A 15-year photography project dedicated to mythic sites of the ancient Roman world, reinterpreted by the great Austrian photographer in surprising, unexpected ways
Through a wide selection of extraordinary images taken from Alfred Seiland's monumental work IMPERIVM ROMANVM, this book offers an ideal transcontinental grand tour through forty different countries, focusing on emblematic archaeological sites such as Rome, Palmyra, Samaria and Epidaurus.
The Austrian artist travelled through the territories of the Roman empire at its maximum extension, from Syria to Scotland and beyond, capturing on film the subtle and diverse interactions between men and ruins.
With photographs at times hyper-realist and pop, at others symbolist and minimal, the project illustrates the inextricable, dynamic relationship between Roman archaeological sites and the places of modernity. Beyond that, the Roman ruins are clearly revealed as the great common heritage of a European visual identity, a sort of lowest common denominator of modern art and contemporary architecture, the first form of globalization of the gaze. The book incites the reader to discover the transformations of cities and landscapes: the photographer's eye accentuates their sometimes intentional, sometimes fortuitous re-use while also manifesting with characteristic irony the surreal dialogue between the glorious ancient monuments and the modern city.

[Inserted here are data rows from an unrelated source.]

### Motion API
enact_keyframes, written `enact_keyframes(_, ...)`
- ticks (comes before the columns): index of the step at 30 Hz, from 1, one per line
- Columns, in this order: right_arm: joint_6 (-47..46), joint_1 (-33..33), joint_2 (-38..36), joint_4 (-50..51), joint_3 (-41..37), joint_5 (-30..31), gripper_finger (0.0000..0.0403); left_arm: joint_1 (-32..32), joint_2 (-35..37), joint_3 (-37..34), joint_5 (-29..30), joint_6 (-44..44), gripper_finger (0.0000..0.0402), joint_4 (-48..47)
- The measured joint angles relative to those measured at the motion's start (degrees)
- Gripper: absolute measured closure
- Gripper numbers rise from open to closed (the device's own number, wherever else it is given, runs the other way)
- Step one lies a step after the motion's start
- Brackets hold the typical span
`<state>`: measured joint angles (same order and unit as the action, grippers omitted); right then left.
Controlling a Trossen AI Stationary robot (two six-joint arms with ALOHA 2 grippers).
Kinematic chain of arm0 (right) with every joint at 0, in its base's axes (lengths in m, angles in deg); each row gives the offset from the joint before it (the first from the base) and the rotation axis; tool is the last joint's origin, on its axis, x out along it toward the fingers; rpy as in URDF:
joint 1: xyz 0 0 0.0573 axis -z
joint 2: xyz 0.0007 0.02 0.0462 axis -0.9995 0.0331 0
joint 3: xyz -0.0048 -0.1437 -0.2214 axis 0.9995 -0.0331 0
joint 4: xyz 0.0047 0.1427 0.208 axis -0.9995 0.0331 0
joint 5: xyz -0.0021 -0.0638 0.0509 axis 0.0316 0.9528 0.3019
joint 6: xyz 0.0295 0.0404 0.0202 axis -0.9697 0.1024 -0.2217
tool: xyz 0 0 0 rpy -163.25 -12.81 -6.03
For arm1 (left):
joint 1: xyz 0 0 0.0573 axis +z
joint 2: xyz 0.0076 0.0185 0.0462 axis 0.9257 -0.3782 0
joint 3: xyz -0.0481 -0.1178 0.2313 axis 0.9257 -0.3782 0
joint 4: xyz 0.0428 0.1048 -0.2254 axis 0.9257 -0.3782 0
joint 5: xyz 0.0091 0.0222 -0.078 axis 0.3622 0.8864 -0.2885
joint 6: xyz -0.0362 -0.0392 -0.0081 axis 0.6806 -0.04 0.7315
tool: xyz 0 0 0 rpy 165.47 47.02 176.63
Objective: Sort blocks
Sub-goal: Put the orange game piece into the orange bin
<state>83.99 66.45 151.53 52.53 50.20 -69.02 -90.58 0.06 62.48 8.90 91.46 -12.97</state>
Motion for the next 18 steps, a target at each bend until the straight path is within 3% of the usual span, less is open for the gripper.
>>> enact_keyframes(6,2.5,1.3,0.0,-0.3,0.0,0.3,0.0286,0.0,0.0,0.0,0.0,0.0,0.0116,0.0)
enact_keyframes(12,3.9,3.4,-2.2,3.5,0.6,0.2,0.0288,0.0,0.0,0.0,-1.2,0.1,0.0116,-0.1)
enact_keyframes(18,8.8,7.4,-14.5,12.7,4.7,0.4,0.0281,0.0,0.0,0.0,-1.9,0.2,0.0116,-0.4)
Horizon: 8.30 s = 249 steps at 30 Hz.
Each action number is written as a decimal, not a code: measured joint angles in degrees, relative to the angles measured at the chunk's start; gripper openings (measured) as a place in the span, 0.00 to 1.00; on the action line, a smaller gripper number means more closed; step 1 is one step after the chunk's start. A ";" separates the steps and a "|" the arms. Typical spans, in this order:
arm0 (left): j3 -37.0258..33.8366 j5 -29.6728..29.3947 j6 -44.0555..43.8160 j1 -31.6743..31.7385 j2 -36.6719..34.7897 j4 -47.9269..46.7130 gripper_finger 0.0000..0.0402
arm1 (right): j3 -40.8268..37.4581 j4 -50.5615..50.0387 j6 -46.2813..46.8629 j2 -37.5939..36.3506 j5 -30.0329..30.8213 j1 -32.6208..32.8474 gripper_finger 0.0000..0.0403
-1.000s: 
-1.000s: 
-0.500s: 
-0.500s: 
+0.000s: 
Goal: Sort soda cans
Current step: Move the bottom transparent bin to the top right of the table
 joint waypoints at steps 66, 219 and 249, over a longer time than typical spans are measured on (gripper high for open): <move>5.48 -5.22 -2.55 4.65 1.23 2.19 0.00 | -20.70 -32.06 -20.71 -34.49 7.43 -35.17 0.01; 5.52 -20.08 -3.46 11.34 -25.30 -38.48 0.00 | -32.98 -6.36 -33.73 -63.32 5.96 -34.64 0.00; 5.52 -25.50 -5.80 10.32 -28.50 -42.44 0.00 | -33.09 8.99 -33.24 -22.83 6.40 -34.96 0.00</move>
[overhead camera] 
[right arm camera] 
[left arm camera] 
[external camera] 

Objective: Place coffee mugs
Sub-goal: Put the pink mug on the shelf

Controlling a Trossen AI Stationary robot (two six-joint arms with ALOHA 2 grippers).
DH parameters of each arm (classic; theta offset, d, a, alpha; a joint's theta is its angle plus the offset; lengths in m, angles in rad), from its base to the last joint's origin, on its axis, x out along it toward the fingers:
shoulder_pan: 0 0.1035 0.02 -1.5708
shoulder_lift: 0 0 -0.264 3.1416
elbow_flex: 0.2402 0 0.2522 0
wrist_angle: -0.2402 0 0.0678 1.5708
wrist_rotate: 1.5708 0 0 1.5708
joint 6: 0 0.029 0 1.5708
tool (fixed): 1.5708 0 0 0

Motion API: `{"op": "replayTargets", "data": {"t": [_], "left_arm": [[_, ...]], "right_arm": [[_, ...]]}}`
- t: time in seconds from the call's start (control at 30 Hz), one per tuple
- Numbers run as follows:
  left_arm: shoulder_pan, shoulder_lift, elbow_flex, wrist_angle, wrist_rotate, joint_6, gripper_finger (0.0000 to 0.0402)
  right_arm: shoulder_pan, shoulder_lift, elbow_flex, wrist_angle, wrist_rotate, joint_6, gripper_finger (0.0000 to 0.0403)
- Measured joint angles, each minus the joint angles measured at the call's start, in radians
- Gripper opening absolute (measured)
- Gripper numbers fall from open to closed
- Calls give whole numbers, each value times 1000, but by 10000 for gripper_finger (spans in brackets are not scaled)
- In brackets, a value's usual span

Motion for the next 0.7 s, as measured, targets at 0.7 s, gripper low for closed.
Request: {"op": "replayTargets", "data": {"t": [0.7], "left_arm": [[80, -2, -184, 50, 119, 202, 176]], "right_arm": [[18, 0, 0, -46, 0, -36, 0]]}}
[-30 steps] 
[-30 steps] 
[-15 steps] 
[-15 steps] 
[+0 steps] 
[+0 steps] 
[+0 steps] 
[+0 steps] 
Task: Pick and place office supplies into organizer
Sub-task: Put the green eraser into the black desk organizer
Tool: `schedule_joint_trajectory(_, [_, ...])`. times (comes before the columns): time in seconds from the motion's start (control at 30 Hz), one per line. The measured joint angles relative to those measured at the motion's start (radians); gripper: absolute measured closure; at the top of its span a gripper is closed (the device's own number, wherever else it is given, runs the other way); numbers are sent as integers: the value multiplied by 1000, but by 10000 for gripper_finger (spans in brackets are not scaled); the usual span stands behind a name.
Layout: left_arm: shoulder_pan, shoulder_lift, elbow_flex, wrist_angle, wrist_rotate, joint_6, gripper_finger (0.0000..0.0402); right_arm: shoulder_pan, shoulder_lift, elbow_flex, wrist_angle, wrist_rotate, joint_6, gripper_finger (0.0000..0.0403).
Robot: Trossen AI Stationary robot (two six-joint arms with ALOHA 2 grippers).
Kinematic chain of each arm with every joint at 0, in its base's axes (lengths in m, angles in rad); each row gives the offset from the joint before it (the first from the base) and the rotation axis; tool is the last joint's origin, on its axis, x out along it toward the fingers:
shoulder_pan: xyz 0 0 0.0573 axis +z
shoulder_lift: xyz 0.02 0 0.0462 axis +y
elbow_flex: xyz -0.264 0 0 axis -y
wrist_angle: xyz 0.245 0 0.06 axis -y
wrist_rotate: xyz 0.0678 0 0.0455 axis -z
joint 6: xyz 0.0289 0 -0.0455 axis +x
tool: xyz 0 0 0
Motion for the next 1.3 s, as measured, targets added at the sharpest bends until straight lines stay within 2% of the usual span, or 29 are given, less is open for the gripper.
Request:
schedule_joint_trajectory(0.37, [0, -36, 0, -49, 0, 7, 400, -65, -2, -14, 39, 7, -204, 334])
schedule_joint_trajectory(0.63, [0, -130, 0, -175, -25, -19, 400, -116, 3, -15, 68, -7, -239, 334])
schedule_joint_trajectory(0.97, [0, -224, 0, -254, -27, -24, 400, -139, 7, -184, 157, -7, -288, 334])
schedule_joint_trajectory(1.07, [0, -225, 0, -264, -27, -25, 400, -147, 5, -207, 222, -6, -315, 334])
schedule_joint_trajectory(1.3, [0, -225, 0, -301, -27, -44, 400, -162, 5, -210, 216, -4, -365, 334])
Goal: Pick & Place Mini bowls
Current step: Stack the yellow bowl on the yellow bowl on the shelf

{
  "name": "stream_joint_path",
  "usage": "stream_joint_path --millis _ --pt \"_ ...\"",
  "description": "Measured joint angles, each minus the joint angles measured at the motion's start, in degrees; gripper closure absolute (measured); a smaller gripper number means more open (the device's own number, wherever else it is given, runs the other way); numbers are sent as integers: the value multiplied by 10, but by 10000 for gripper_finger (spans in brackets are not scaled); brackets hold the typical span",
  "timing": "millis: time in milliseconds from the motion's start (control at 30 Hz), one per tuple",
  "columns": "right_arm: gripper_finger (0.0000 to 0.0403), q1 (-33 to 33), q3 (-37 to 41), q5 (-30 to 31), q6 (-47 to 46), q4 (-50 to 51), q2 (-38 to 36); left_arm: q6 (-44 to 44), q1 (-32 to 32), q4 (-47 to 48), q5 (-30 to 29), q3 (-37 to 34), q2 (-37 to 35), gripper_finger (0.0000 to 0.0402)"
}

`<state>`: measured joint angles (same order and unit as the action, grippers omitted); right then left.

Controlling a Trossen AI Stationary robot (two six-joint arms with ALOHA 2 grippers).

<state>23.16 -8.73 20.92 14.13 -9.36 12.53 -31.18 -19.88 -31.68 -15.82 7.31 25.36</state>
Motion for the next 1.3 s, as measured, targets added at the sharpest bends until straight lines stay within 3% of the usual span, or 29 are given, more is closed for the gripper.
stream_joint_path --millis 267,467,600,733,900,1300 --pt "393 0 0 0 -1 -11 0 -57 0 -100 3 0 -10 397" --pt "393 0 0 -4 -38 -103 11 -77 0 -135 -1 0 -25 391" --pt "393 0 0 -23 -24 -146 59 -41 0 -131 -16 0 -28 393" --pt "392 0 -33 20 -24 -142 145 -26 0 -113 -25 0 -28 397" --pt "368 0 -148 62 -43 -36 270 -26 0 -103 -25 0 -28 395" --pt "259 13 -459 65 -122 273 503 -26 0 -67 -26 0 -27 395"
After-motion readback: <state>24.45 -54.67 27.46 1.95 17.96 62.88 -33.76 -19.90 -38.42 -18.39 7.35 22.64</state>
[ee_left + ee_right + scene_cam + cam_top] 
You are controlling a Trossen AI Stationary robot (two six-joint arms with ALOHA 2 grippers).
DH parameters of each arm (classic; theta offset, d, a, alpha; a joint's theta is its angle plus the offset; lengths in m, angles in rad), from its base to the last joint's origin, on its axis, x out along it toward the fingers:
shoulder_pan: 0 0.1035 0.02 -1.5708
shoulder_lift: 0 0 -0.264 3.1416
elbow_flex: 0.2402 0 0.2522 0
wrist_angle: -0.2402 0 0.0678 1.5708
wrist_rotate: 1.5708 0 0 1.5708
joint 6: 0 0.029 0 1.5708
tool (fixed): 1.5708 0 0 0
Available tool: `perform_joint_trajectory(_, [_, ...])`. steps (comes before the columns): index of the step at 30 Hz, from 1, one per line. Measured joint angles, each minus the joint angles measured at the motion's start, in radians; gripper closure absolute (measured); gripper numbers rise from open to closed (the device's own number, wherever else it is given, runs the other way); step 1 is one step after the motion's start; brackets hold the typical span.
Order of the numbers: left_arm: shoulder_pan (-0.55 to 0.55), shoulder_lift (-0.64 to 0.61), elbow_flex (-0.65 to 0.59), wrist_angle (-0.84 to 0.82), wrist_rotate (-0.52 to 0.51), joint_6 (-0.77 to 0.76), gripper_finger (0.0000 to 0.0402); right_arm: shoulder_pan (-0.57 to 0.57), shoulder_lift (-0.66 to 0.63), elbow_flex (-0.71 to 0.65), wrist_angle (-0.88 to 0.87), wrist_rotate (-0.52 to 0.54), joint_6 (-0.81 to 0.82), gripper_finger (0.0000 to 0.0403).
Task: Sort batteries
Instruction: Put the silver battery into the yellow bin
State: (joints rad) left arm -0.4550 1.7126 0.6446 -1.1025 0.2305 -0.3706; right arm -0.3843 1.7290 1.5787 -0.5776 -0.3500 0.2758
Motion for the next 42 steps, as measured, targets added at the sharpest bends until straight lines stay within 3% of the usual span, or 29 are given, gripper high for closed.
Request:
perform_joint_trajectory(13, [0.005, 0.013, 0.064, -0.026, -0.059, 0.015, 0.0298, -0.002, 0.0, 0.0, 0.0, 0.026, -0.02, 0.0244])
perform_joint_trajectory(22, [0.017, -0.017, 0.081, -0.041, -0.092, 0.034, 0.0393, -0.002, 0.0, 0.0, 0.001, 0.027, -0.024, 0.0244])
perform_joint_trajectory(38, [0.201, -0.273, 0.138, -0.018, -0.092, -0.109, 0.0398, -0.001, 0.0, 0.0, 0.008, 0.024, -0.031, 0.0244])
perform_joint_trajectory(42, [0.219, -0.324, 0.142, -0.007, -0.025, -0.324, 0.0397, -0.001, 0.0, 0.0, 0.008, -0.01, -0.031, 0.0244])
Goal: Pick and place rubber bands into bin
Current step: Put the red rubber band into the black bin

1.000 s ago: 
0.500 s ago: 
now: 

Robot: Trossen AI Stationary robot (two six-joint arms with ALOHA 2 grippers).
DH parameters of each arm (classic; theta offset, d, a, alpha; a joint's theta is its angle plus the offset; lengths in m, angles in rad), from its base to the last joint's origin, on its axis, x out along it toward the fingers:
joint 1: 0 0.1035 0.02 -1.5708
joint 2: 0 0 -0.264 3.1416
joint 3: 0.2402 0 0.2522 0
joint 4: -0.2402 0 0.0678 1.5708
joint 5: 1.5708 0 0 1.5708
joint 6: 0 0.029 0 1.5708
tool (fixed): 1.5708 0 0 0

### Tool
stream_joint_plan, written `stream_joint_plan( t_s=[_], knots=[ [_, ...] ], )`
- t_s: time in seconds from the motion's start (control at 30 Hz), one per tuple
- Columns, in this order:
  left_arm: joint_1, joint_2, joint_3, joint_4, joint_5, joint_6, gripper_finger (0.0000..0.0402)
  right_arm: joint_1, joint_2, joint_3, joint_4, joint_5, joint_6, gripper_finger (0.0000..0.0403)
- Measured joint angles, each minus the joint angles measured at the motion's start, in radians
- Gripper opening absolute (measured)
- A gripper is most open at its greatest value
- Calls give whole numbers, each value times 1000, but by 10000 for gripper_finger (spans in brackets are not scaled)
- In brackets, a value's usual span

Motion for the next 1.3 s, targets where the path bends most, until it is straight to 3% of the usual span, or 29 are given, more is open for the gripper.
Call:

It is not easy to translate into photographs the possible significance and meaning of the ancient world - or more precisely, ancient ruins - for contemporary society. With this long-term work-in-progress, Seiland reveals traces, even in our globalized world, of the sense of community bequeathed by the Roman empire: from the archaeological finds in museums to the archaeological remains in today's landscape. A new meaning of the concept of pan-European integration emerges from these images, an integration begun by the Roman empire and consolidated through centuries of dominion, but which has been adapted, transformed, and destroyed by historical and cultural events in the various countries.